Dataset section ->
■ ■ ■

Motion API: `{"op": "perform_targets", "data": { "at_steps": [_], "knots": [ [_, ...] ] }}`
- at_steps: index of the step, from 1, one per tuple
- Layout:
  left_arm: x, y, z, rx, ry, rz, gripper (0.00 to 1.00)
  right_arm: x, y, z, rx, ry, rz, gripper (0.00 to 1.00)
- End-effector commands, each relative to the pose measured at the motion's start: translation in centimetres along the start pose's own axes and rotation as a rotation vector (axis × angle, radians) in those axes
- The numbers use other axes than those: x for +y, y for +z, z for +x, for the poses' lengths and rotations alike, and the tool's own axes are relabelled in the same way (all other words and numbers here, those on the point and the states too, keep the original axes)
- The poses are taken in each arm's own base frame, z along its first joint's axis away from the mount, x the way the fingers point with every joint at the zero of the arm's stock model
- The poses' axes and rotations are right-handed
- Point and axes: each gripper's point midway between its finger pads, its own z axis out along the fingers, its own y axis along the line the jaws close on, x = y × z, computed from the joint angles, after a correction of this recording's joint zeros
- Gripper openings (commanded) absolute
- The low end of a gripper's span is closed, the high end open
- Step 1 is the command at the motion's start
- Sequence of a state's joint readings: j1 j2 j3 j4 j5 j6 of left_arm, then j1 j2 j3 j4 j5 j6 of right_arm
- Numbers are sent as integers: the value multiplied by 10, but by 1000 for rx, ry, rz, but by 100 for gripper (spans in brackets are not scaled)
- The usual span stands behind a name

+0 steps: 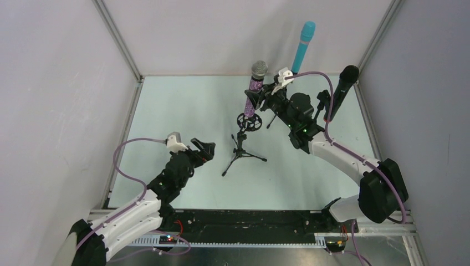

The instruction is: Attach the microphones to the stand

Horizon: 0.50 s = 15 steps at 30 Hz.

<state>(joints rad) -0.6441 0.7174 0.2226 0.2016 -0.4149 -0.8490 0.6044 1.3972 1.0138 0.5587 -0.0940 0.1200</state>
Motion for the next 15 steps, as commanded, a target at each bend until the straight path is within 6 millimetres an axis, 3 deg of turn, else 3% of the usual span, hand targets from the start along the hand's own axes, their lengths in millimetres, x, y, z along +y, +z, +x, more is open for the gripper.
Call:
{"op": "perform_targets", "data": {
  "at_steps": [1,15],
  "knots": [
    [-4,0,-11,-36,-34,-1,100,2,4,-23,-92,4,-8,0],
    [-5,1,-8,-16,-33,-6,100,-3,0,-4,-61,8,8,0]
  ]
}}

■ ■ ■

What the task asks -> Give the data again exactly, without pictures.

Exercise answer ->
Motion API: `{"op": "perform_targets", "data": { "at_steps": [_], "knots": [ [_, ...] ] }}`
- at_steps: index of the step, from 1, one per tuple
- Layout:
  left_arm: x, y, z, rx, ry, rz, gripper (0.00 to 1.00)
  right_arm: x, y, z, rx, ry, rz, gripper (0.00 to 1.00)
- End-effector commands, each relative to the pose measured at the motion's start: translation in centimetres along the start pose's own axes and rotation as a rotation vector (axis × angle, radians) in those axes
- The numbers use other axes than those: x for +y, y for +z, z for +x, for the poses' lengths and rotations alike, and the tool's own axes are relabelled in the same way (all other words and numbers here, those on the point and the states too, keep the original axes)
- The poses are taken in each arm's own base frame, z along its first joint's axis away from the mount, x the way the fingers point with every joint at the zero of the arm's stock model
- The poses' axes and rotations are right-handed
- Point and axes: each gripper's point midway between its finger pads, its own z axis out along the fingers, its own y axis along the line the jaws close on, x = y × z, computed from the joint angles, after a correction of this recording's joint zeros
- Gripper openings (commanded) absolute
- The low end of a gripper's span is closed, the high end open
- Step 1 is the command at the motion's start
- Sequence of a state's joint readings: j1 j2 j3 j4 j5 j6 of left_arm, then j1 j2 j3 j4 j5 j6 of right_arm
- Numbers are sent as integers: the value multiplied by 10, but by 1000 for rx, ry, rz, but by 100 for gripper (spans in brackets are not scaled)
- The usual span stands behind a name

+0 steps: 

The instruction is: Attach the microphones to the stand

Horizon: 0.50 s = 15 steps at 30 Hz.

<state>(joints rad) -0.6441 0.7174 0.2226 0.2016 -0.4149 -0.8490 0.6044 1.3972 1.0138 0.5587 -0.0940 0.1200</state>
Motion for the next 15 steps, as commanded, a target at each bend until the straight path is within 6 millimetres an axis, 3 deg of turn, else 3% of the usual span, hand targets from the start along the hand's own axes, their lengths in millimetres, x, y, z along +y, +z, +x, more is open for the gripper.
Call:
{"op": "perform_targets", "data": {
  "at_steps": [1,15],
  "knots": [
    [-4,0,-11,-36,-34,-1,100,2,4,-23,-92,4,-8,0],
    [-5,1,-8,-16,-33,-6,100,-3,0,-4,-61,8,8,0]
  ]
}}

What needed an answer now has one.